What you will do: Exactly as they appear, copy the lines of the listing from the one containing "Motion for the" through the final line, both included, and nothing else.

Start of Input data

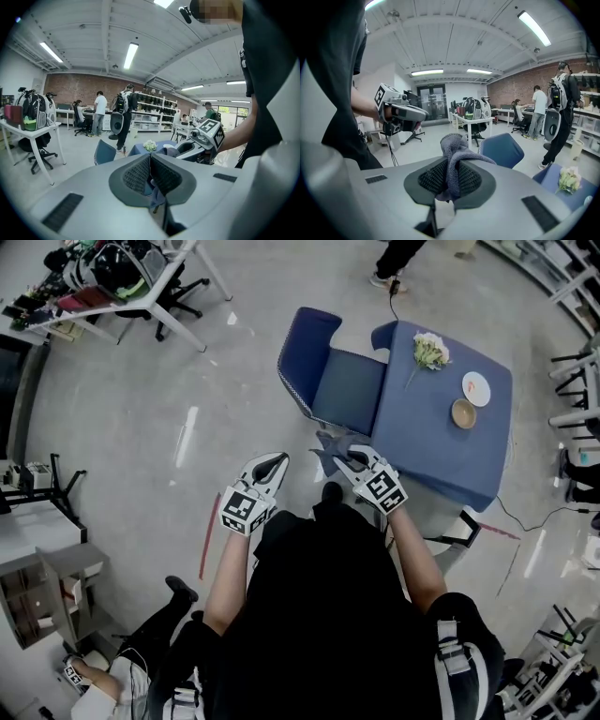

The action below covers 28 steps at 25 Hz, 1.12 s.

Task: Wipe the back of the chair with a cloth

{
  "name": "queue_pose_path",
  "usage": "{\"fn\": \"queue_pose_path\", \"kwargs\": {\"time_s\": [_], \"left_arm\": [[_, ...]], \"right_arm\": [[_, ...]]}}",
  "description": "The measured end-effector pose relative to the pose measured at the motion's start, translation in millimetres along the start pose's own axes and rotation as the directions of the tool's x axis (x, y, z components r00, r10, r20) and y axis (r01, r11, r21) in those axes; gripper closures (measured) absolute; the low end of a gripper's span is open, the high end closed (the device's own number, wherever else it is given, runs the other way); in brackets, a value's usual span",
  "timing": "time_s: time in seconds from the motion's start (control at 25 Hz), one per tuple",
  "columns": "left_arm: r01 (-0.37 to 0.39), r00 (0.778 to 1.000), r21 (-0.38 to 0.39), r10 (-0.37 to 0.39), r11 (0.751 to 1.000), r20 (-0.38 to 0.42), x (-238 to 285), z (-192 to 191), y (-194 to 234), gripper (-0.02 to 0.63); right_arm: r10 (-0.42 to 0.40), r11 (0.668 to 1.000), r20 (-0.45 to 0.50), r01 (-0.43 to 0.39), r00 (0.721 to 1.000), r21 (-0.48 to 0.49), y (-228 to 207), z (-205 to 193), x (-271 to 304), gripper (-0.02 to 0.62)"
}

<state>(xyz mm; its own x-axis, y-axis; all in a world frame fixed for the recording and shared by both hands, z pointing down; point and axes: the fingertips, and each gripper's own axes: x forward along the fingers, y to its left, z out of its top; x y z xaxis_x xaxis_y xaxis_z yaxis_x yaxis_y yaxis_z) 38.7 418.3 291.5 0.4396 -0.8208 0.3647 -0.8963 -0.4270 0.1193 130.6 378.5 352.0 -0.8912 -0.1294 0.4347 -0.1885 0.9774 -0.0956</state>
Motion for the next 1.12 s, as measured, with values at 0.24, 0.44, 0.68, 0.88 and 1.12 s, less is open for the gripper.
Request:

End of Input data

Reply:
Motion for the next 1.12 s, as measured, with values at 0.24, 0.44, 0.68, 0.88 and 1.12 s, less is open for the gripper.
Request:

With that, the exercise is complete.